▸ Data below:
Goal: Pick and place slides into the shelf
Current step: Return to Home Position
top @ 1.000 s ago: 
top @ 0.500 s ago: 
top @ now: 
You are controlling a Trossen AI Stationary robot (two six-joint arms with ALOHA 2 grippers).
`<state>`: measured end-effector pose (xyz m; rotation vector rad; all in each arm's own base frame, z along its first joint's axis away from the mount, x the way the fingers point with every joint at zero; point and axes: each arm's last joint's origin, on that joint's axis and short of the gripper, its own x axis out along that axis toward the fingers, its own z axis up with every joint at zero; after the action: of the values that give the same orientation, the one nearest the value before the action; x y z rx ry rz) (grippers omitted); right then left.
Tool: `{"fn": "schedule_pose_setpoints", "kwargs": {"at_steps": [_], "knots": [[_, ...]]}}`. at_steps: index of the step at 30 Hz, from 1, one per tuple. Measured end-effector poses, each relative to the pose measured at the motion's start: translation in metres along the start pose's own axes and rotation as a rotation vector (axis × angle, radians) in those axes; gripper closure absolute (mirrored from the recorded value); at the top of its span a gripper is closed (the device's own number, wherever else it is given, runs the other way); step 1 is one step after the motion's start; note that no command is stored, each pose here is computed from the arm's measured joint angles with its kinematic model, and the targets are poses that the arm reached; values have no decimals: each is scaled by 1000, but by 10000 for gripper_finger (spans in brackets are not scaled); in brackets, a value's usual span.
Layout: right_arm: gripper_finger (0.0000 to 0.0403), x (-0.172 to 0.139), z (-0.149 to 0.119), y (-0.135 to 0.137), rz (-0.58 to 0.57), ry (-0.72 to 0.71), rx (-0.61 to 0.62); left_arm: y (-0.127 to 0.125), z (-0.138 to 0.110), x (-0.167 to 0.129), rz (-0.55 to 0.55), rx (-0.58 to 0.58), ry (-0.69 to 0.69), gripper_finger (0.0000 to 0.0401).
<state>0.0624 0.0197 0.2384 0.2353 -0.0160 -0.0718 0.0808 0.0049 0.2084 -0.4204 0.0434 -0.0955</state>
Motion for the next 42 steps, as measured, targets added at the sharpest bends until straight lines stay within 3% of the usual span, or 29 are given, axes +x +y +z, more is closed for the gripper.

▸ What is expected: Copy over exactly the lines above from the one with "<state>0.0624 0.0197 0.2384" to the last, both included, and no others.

▸ Output of the exercise:
<state>0.0624 0.0197 0.2384 0.2353 -0.0160 -0.0718 0.0808 0.0049 0.2084 -0.4204 0.0434 -0.0955</state>
Motion for the next 42 steps, as measured, targets added at the sharpest bends until straight lines stay within 3% of the usual span, or 29 are given, axes +x +y +z, more is closed for the gripper.

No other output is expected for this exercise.